# Deploying the Pipeline
This notebook assumes one has created, built and commiting the artifacts required. Here we will deploy only a new pipeline

## Environment Setup
**NOTE:** Set Project ID to your project  

In [50]:
PROJECT_ID = 'mmlops3'
PREFIX = PROJECT_ID
REGION = 'us-central1'
JOB_DIR_ROOT='gs://{}-artifact-store/jobs'.format(PREFIX)
NAMESPACE='kubeflow'
ZONE='us-central1-a'
ARTIFACT_STORE_URI='gs://{}-artifact-store'.format(PREFIX)
GCS_STAGING_PATH='{}/staging'.format(ARTIFACT_STORE_URI)
GKE_CLUSTER_NAME='{}-cluster'.format(PREFIX)


!gcloud container clusters get-credentials $GKE_CLUSTER_NAME --zone $ZONE
HOST_TEMP=!(kubectl describe configmap inverse-proxy-config -n $NAMESPACE | grep "googleusercontent.com")
INVERSE_PROXY_HOSTNAME=HOST_TEMP[0]


Fetching cluster endpoint and auth data.
kubeconfig entry generated for mmlops3-cluster.


## Deploying the pipeline
Select a pipeline name, ensure it is not already in use at the allocated hostname (else a 500 error will be displayed). Deploy the pipeline. 

In [51]:
PIPELINE_NAME='covertype_classifier_training_v02'

!kfp --endpoint {INVERSE_PROXY_HOSTNAME} pipeline upload -p {PIPELINE_NAME} covertype_training_pipeline.yaml

  import cryptography.exceptions
Pipeline d7e7272e-6f80-4a82-8665-037443c79fb1 has been submitted

Pipeline Details
------------------
ID           d7e7272e-6f80-4a82-8665-037443c79fb1
Name         covertype_classifier_training_v02
Description
Uploaded at  2021-04-07T04:33:58+00:00
+-----------------------------+--------------------------------------------------+
| Parameter Name              | Default Value                                    |
| project_id                  |                                                  |
+-----------------------------+--------------------------------------------------+
| region                      |                                                  |
+-----------------------------+--------------------------------------------------+
| source_table_name           |                                                  |
+-----------------------------+--------------------------------------------------+
| gcs_root                    |                      

This command will return a list of pipelines depolyed at the given hostname. We see that `covertype_classifier_training` has been deployed. This list also allows us to copy the pipeline ID. 

In [52]:
!kfp --endpoint {INVERSE_PROXY_HOSTNAME} pipeline list

  import cryptography.exceptions
+--------------------------------------+-----------------------------------+---------------------------+
| Pipeline ID                          | Name                              | Uploaded at               |
| d7e7272e-6f80-4a82-8665-037443c79fb1 | covertype_classifier_training_v02 | 2021-04-07T04:33:58+00:00 |
+--------------------------------------+-----------------------------------+---------------------------+
| 8d2f1468-7cfa-49bf-bf1b-11728e7970e6 | covertype_classifier_training     | 2021-04-06T06:45:31+00:00 |
+--------------------------------------+-----------------------------------+---------------------------+


#### Viewing the pipeline
The deployed pipeline can be viewed through the Kubeflow Pipeline UI given at the URL below. 

In [53]:
print('https://{}'.format(INVERSE_PROXY_HOSTNAME))

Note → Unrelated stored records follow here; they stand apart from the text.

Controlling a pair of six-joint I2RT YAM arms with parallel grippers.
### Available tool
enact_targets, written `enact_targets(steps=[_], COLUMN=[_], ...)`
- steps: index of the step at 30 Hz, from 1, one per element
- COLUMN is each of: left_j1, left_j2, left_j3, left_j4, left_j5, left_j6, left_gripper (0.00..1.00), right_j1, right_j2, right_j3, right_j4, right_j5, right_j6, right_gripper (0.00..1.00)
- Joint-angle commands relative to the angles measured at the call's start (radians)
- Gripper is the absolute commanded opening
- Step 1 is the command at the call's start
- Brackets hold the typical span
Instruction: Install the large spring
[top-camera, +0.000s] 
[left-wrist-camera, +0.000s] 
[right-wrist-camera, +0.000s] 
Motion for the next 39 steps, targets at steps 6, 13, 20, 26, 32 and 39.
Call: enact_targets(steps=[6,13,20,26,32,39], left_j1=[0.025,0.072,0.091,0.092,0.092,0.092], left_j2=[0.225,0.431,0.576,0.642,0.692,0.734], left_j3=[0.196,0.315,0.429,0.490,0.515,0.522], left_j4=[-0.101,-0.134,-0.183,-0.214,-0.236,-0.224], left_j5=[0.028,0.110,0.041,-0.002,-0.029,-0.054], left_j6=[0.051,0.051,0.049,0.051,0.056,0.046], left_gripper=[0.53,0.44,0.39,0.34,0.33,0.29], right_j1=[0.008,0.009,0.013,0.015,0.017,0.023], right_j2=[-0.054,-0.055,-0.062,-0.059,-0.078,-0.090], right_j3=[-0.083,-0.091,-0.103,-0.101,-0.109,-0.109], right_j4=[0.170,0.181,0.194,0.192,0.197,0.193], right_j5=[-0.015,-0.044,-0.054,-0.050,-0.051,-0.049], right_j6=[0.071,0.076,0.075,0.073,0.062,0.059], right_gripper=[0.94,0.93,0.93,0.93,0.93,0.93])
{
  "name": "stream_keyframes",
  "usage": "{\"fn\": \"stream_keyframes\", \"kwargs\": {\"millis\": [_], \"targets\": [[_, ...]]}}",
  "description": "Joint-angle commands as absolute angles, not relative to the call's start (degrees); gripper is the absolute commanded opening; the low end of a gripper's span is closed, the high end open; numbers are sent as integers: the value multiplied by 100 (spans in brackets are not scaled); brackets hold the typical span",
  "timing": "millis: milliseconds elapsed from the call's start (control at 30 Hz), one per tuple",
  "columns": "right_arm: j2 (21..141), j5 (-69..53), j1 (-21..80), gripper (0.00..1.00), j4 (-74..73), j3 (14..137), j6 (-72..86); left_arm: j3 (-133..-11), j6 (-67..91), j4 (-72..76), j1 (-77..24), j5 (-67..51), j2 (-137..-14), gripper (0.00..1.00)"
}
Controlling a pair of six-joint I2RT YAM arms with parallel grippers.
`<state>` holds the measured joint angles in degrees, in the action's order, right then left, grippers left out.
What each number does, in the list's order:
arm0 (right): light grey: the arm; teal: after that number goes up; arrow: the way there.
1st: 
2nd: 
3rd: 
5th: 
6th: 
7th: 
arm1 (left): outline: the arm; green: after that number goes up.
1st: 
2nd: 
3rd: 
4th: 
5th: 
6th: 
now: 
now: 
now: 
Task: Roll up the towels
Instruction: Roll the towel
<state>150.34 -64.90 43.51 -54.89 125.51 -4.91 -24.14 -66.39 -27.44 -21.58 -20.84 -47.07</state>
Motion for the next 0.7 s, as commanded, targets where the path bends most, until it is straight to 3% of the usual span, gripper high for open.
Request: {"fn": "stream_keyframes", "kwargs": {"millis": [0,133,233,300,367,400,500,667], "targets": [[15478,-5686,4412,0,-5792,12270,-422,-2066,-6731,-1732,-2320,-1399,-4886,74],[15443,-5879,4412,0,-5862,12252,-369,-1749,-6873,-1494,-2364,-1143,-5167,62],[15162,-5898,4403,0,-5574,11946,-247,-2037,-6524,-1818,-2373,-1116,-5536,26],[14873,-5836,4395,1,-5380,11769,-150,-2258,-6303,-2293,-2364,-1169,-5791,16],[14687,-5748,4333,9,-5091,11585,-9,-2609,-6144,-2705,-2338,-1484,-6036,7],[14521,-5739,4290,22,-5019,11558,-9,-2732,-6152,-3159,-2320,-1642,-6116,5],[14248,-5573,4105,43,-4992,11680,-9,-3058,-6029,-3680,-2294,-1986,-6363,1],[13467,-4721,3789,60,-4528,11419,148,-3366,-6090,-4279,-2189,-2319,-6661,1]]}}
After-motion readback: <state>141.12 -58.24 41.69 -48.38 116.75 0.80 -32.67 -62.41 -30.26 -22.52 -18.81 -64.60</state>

https://3ea90122a145b3e7-dot-us-central2.pipelines.googleusercontent.com


## Run Experiment 
Now that the pipeline is deployed we want to run an experiment, this will cause the pipeline to run, pulling the data from bigquery and splitting it, training the models, evaluating them and deploy the best performing model. This experiment takes approximately an hour to execute and will result in a deployed model which can be interacted with through GCP's AI platform predicting service. 

**NOTE:** Change the PIPELINE_ID to reflect the ID copied from above.  

In [54]:
PIPELINE_ID='d7e7272e-6f80-4a82-8665-037443c79fb1'

EXPERIMENT_NAME='Covertype_Classifier_Training_v02'
RUN_ID='Run_001'
SOURCE_TABLE='covertype_dataset.covertype'
DATASET_ID='splits'
EVALUATION_METRIC='accuracy'
EVALUATION_METRIC_THRESHOLD='0.69'
MODEL_ID='covertype_classifier'
VERSION_ID='v02'
REPLACE_EXISTING_VERSION=True

In [55]:
!kfp --endpoint {INVERSE_PROXY_HOSTNAME} run submit \
-e {EXPERIMENT_NAME} \
-r {RUN_ID} \
-p {PIPELINE_ID} \
project_id={PROJECT_ID} \
gcs_root={GCS_STAGING_PATH} \
region={REGION} \
source_table_name={SOURCE_TABLE} \
dataset_id={DATASET_ID} \
evaluation_metric_name={EVALUATION_METRIC} \
evaluation_metric_threshold={EVALUATION_METRIC_THRESHOLD} \
model_id={MODEL_ID} \
version_id={VERSION_ID} \
replace_existing_version={REPLACE_EXISTING_VERSION}

  import cryptography.exceptions
Creating experiment Covertype_Classifier_Training_v02.
Run ff86ae15-6e36-498e-814e-ea9060e78e35 is submitted
+--------------------------------------+---------+----------+---------------------------+
| run id                               | name    | status   | created at                |
| ff86ae15-6e36-498e-814e-ea9060e78e35 | Run_001 |          | 2021-04-07T04:35:56+00:00 |
+--------------------------------------+---------+----------+---------------------------+


## Testing model
To test the model we can use the AI platforms prediction API to ask for a prediction based on a JSON input aternatively we can use the prediction UI and input: *{"instances":[[2395,0,0,60,6,1170,218,238,156,1054,"Cache","C2717"]]}* in the test case window.

We write a prediction JSON file with a set of data points, the correct cover types are 6 and 1 respectively.

In [None]:
%%writefile predict.json
[3366,122,15,789,127,2881,244,227,107,2437,"Commanche","C8772"]
[2791,340,15,30,10,3906,188,217,168,5401,"Rawah","C7745"]

In [None]:
INPUT_DATA_FILE="./predict.json"

!gcloud ai-platform predict --model {MODEL_ID} \
  --version {VERSION_ID} \
  --json-instances {INPUT_DATA_FILE}